NEWS
FURTHER GUIDANCE FOR CLIENTS USING CASH ACCOUNTING
The time at which you account for VAT depends on the date of the payment, and not on the date of invoice. However, the rate at which VAT should be charged will still depend on the date of supply.
To establish the date of supply, please refer to our separate help sheet. This will determine the rate at which VAT is charged.
Unless you use the flat rate scheme:
- The amount of VAT that you should pay over to HMRC should always equal the amount that you have charged. Likewise, the amount that you claim on allowable business costs should always equal the amount that you have been charged.
- For a period of time after 1 December, you will need to account for VAT on receipts and payments at different rates. This period will finish when you have received the last receipt in respect of a pre 1 December invoice, or when you have made the last payment of an invoice on which 17½% VAT has been charged.
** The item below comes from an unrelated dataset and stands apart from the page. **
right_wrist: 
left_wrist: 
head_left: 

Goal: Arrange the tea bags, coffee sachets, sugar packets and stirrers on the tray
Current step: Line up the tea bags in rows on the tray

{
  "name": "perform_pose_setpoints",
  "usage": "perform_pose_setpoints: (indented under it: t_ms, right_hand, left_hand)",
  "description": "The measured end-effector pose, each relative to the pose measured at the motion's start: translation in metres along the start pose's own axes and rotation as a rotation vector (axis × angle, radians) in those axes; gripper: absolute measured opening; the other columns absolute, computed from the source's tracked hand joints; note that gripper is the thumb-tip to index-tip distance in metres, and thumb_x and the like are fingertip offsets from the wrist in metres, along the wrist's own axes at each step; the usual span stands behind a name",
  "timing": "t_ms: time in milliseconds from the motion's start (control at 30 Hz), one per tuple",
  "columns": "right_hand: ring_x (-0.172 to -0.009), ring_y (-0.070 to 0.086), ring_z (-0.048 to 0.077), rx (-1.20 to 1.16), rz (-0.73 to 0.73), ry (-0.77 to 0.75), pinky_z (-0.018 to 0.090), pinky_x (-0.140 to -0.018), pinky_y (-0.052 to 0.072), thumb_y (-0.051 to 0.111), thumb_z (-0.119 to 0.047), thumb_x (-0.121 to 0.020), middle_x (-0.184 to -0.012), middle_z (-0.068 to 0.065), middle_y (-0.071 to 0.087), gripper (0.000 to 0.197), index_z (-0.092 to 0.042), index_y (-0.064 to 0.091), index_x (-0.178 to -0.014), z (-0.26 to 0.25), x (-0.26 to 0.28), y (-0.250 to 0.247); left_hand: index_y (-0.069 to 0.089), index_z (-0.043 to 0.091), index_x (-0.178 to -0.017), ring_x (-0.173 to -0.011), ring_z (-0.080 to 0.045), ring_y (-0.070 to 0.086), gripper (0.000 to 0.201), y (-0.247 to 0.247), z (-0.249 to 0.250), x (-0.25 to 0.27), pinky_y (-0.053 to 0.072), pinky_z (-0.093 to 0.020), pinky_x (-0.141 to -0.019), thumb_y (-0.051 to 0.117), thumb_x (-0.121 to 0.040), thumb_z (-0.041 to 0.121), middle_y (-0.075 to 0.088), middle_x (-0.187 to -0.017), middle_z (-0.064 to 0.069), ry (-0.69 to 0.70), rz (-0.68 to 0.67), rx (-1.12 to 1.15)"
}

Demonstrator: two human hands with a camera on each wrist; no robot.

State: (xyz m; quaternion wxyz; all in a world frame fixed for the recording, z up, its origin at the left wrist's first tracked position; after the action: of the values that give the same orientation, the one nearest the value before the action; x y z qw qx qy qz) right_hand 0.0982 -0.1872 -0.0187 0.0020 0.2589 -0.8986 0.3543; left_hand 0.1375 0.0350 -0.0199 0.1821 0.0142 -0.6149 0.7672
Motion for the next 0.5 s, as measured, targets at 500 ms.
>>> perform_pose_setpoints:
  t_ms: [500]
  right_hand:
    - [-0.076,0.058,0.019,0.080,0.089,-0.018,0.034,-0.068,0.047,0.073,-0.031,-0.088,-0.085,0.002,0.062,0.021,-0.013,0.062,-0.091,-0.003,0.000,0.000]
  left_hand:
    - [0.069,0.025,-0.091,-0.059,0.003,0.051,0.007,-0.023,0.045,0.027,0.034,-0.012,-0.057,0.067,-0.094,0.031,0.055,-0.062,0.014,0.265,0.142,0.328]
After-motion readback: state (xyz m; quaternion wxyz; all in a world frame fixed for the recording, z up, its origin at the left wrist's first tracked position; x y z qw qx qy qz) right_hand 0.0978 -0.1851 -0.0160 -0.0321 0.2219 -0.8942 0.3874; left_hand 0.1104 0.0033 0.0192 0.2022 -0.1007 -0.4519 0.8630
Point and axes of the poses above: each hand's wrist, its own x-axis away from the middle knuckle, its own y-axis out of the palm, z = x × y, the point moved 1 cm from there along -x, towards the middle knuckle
However, if you use the flat rate scheme:
- You will need to apply the old flat rate to receipts that were invoiced with 17½% VAT, and you will need to apply the new flat rate to receipts that relate to invoices raised after 1 December. This process will finish once the last pre 1 December invoice is settled.
- You need not worry about payments or expenses as no VAT can be reclaimed on them.
For manual accounting systems, the above changes should be relatively easy to implement. For computerised systems, please refer to our separate help sheet.